### [INSTRUCTIONS TO FOLLOW]
Give back the material word for word, every line included.

### [RECORDED INFORMATION]

=== Section Start ===

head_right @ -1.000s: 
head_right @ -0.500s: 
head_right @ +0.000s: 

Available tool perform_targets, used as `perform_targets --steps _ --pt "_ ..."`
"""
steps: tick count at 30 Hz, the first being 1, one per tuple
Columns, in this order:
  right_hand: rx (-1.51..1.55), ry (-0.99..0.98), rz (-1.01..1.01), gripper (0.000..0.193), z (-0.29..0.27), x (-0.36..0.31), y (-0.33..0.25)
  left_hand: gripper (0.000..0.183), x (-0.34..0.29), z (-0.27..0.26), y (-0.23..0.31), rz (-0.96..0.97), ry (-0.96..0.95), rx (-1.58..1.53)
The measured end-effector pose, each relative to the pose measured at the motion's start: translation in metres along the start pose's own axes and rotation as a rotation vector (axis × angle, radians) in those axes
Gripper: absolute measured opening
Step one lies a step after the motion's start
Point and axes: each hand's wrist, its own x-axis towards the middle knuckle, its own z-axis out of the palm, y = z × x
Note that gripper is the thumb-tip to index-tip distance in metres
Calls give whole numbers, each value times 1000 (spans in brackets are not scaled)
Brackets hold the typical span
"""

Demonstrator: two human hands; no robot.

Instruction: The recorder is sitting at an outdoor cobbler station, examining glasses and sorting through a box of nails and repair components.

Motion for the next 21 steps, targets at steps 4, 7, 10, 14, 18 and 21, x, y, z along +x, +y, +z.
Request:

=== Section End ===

### [SOLUTION]
head_right @ -1.000s: 
head_right @ -0.500s: 
head_right @ +0.000s: 

Available tool perform_targets, used as `perform_targets --steps _ --pt "_ ..."`
"""
steps: tick count at 30 Hz, the first being 1, one per tuple
Columns, in this order:
  right_hand: rx (-1.51..1.55), ry (-0.99..0.98), rz (-1.01..1.01), gripper (0.000..0.193), z (-0.29..0.27), x (-0.36..0.31), y (-0.33..0.25)
  left_hand: gripper (0.000..0.183), x (-0.34..0.29), z (-0.27..0.26), y (-0.23..0.31), rz (-0.96..0.97), ry (-0.96..0.95), rx (-1.58..1.53)
The measured end-effector pose, each relative to the pose measured at the motion's start: translation in metres along the start pose's own axes and rotation as a rotation vector (axis × angle, radians) in those axes
Gripper: absolute measured opening
Step one lies a step after the motion's start
Point and axes: each hand's wrist, its own x-axis towards the middle knuckle, its own z-axis out of the palm, y = z × x
Note that gripper is the thumb-tip to index-tip distance in metres
Calls give whole numbers, each value times 1000 (spans in brackets are not scaled)
Brackets hold the typical span
"""

Demonstrator: two human hands; no robot.

Instruction: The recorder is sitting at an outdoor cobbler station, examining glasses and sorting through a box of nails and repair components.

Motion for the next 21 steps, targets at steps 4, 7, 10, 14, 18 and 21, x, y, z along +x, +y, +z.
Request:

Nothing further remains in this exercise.